Friday noon: Managing the shift to e-learning

Cornelie Crous

Academic management and governance -> conducive to development of e-learning?

Middle management facing cross-pressures (a bit different in the Danish system where management is a career) -> teachers, senior management, students

Accountability, transparency Autonomy

Specific dilemmas triggered by e-learning? Technology vs. institutions as defining factor?

Wilson Iramina

Distance courses in engineering, issue of on-site delivery
Supporting teams -> professor, converter, tutor, technological support, administrative support

Demands on online students: Work discipline (difference on-site, online), level of knowledge (differentiation of teaching)

Who are necessary for the course, what are their relationship with teachers, students?

Undergraduate courses as a specific field, decoupled from research?

Margaret Korosec

Emergent forces of change in education, “change facilitators”

How does an institution capture initiative? Cultural gap – reculturing, “being off-balance is/can be a learning moment”

Facilitators (can change culture) Tools (cannot change culture)

@mdkorosec

Maria Pannatier

Clash between formal/informal technological infrastructure. Formal structure used for assessment purposes, but not necessarily useful for communication

Nina Rung Hoch

Student-centric vs departemental frames? Specific strategies?

A bit too many presenters in this session. I would have preferred fewer cases in greater detail – the Brazilian case in particular

Friday morning: Education’s Reality Check

Patricia Manson European Commission

Contrast between people’s online life (proactive, creating, sharing) and behaviour in learning situations.

The idea of learners as citizens, consumers, producers of information.

Stephen Downs: Reclaiming Personal Learning

LMS parallel to Facebook: Students are not the customers but the product (should be education)

Interaction as the essential feature

Www.downes.ca -> The personal website as reclaiming ownership of information (I’ve had my own site since 2005)

LMS – as the giant silos of learning, students and teachers give away information

Personal (for and by me) Personalized (sold to me)

Learning as becoming rather than acquiring

This is on a high abstraction level but useful when we consider where our students are and how they develop their knowledge of the field of social work. Finally, consider how the connections between an institutional setting, students and future employers could and should be organised

Lpss.me

Platform Connector

Dan Peters

@danspeters

US – “talk about students as consumers” Point?
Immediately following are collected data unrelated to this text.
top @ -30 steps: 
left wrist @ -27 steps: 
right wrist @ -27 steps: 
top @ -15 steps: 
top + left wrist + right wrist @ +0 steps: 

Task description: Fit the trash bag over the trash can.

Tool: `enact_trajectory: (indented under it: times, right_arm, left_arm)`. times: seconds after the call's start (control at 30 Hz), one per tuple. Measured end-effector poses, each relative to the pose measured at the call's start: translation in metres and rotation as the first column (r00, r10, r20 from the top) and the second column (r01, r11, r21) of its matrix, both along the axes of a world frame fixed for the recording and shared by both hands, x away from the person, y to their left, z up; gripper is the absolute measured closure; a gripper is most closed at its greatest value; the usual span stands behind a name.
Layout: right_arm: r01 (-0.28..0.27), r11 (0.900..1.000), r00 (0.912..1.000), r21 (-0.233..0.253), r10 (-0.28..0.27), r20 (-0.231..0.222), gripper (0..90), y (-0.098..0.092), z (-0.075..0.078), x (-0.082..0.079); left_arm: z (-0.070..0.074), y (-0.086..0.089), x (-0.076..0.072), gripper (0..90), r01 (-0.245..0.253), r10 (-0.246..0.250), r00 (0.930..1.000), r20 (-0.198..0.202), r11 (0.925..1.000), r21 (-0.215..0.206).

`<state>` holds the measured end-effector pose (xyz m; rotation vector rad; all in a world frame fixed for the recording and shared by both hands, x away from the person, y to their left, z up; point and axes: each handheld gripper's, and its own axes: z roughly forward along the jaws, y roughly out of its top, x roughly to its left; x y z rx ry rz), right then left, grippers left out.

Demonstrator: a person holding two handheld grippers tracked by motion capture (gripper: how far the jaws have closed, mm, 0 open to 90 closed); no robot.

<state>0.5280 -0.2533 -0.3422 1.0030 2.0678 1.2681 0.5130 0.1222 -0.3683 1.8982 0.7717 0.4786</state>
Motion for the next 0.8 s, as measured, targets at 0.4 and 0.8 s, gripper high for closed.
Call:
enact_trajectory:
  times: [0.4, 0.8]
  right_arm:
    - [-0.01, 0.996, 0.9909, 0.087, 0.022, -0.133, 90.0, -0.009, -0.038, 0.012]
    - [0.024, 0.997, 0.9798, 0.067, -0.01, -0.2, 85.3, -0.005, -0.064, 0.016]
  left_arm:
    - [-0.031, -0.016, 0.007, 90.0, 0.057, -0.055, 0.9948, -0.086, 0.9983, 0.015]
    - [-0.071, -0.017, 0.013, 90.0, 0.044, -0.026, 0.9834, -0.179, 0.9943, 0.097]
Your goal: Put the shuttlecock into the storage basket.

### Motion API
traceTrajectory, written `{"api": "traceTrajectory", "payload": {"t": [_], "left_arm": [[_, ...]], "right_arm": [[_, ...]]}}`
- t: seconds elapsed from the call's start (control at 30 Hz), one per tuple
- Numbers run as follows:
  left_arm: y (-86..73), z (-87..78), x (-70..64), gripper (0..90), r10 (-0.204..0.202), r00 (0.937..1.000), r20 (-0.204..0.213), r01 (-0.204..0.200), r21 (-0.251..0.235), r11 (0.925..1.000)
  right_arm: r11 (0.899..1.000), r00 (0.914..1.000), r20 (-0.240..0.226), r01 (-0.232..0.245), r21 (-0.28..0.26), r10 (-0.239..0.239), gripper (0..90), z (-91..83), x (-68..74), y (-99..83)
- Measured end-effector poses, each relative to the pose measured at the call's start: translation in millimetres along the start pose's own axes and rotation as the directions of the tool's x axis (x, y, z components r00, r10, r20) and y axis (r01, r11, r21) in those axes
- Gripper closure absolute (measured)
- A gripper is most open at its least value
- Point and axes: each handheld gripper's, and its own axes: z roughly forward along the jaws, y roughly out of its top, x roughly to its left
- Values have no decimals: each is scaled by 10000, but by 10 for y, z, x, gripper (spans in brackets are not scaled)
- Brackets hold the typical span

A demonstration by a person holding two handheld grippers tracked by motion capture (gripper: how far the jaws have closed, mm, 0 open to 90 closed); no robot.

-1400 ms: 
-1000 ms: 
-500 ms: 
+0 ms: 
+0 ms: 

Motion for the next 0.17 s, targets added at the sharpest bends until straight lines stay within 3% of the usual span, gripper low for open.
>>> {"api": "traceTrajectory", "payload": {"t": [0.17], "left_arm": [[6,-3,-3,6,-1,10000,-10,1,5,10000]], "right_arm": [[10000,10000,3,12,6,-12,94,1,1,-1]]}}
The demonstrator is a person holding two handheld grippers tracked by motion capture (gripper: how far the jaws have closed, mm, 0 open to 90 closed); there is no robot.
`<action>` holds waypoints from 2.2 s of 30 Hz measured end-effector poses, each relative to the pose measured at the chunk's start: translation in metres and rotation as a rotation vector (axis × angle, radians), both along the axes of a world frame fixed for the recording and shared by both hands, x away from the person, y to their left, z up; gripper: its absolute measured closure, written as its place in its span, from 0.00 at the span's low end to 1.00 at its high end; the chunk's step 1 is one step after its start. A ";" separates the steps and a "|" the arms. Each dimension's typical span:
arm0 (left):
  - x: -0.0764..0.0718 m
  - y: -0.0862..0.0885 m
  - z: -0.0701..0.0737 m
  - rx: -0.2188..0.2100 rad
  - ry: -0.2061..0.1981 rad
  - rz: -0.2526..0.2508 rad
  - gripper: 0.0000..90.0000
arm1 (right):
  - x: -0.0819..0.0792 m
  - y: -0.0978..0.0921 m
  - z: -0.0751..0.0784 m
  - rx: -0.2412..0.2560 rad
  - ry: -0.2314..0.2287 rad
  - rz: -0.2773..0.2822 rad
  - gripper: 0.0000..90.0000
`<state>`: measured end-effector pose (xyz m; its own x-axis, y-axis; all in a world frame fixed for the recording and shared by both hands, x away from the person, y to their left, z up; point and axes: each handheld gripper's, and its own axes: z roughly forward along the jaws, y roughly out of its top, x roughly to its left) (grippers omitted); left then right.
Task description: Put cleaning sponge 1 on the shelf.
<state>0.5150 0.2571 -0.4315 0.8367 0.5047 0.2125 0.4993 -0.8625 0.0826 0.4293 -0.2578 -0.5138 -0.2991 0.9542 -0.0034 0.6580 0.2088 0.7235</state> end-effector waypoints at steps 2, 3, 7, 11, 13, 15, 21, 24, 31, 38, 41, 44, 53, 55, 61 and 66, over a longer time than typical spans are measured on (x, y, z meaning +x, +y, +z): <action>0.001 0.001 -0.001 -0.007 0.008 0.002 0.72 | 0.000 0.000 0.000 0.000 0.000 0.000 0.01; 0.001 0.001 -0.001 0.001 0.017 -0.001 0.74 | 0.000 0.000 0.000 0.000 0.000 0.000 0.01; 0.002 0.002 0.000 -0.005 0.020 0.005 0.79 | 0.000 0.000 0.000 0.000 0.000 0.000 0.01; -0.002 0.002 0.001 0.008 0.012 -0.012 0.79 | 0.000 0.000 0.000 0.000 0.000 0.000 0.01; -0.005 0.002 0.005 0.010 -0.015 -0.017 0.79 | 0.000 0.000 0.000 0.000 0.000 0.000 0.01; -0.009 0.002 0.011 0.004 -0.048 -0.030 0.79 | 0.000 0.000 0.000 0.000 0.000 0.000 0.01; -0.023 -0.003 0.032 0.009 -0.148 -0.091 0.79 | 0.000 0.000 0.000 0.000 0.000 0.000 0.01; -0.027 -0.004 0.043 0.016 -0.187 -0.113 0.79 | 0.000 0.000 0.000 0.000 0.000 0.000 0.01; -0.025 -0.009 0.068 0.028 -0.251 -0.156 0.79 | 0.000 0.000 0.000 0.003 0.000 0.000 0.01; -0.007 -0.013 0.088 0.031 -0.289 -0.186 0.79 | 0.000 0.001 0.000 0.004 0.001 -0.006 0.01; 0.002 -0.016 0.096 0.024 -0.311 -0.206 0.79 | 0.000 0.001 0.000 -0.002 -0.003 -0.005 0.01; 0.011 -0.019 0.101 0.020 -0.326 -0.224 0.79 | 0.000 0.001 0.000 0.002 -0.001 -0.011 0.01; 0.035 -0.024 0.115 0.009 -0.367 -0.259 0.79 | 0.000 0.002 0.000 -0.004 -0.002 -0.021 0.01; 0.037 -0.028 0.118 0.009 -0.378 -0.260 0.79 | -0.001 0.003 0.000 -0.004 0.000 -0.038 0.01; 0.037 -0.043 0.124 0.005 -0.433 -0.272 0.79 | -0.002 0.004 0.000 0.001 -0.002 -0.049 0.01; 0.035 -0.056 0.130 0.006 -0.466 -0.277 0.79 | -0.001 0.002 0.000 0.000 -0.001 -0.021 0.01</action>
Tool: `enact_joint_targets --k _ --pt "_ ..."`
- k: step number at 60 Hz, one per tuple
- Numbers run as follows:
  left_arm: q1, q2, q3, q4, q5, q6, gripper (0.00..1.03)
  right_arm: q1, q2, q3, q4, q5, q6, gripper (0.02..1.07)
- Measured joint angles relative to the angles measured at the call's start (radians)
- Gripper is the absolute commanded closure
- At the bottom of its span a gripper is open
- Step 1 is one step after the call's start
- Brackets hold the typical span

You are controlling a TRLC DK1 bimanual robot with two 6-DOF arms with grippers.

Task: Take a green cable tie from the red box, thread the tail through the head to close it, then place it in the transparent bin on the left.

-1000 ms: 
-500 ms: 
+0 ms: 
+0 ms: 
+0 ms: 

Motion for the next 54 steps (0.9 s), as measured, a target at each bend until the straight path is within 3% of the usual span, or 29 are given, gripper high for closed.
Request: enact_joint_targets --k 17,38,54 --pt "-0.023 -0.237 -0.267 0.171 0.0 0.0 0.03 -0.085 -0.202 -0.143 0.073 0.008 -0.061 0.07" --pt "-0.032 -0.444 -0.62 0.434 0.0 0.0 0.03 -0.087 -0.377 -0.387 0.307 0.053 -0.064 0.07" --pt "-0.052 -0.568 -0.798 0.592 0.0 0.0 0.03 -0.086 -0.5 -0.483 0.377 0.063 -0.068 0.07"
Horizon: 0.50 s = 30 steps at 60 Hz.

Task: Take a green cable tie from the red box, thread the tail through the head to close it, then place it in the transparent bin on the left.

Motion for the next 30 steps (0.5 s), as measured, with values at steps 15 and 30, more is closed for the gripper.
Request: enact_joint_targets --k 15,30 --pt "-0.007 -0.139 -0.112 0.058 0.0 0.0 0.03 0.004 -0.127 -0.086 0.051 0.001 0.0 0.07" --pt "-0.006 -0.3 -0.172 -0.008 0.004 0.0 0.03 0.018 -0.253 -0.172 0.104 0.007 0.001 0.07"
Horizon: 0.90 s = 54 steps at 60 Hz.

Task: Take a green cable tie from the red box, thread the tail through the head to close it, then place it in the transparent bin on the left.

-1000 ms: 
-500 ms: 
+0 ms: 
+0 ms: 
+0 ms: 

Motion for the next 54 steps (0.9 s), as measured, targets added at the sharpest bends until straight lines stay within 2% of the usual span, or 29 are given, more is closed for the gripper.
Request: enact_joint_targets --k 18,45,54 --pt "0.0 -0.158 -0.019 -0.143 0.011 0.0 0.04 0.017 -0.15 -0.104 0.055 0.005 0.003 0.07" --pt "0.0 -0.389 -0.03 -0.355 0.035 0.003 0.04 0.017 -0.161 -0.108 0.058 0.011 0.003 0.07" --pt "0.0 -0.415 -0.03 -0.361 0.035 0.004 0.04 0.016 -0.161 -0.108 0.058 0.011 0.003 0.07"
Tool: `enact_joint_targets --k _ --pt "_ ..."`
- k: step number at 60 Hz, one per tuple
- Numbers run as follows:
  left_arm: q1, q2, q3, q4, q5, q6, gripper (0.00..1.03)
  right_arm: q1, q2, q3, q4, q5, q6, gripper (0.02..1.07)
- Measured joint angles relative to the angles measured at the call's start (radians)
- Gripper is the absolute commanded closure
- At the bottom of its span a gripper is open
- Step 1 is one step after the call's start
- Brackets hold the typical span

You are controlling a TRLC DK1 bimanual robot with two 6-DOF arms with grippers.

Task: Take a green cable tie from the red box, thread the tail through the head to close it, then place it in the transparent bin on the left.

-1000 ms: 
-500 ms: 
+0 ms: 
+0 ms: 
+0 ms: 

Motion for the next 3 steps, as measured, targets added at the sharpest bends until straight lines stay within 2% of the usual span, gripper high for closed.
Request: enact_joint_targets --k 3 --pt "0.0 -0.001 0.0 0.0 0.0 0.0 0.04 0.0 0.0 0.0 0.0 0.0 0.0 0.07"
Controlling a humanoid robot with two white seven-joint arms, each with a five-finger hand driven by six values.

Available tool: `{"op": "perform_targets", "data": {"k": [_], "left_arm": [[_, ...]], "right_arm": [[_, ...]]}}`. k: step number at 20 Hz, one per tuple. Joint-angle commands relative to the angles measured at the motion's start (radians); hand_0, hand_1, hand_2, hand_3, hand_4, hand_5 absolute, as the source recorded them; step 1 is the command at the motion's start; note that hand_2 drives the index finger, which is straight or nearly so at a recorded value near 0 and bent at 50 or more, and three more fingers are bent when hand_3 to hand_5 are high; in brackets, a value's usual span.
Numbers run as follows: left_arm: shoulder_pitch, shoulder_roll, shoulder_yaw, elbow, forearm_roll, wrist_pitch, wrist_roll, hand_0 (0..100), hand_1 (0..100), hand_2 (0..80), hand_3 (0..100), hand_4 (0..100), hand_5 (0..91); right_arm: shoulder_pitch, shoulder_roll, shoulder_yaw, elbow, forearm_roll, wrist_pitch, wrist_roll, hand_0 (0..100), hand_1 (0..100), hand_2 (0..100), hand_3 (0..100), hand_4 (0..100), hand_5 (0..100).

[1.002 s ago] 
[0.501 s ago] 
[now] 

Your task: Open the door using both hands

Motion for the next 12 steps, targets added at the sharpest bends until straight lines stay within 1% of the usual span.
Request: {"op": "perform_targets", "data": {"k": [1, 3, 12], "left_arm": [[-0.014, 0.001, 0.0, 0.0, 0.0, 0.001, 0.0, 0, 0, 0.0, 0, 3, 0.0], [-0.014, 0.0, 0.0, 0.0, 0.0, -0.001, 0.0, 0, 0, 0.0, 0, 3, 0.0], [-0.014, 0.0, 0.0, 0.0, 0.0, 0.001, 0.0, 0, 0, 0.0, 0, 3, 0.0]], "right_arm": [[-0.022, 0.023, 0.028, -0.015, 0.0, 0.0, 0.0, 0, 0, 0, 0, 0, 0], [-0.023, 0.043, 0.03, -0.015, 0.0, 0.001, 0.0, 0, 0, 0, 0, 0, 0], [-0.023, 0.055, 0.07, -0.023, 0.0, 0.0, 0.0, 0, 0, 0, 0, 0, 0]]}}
Selfie as image: Ease of production and sharing (also: Images vs text, context vs. universal) -> the desire to produce

Expectations and availability of technology (but technology vs functionality -> eg. the PowerPoint as overhead)

(Fellow) Students rather than materials as incentive to participate -> Students as change agents/co-creators Can this fit with our national curriculum

Ola Rosling, Gapminder

Unlearning – human intuition

Visualization as tool for communicating data
Open data – ability to track and assess the quality of data

Fact-based world view most things improve
“Rich and poor” -> Normal distribution
“First rich, then social” -> First social, then rich (eg girls’ education)
“Sharks are dangerous” -> poverty is dangerous

“How intuition fools us” as an issue in education

take-home coming later

Note: Anne-Sofie and Anders were at the “Less Talk, More Action” session

Thursday afternoon: MOOCs

Jeremy Knox

Video -> from filmed lectures to open-domain films as starting-point for discussions

Blog aggregation

Teacher as “fellow node” – the power aspect of learning in groups
Broadcast pedagogy – Industrialised countries transferring education to developing countries

Not online version of existing courses
Teacher role not reduced to facilitation

Note the issue with enrollment and completion rates

Online teaching manifesto

“Mooc space” – marketed with traditional symbols of prestige universities vs the human element in the mooc (video as symbol for human)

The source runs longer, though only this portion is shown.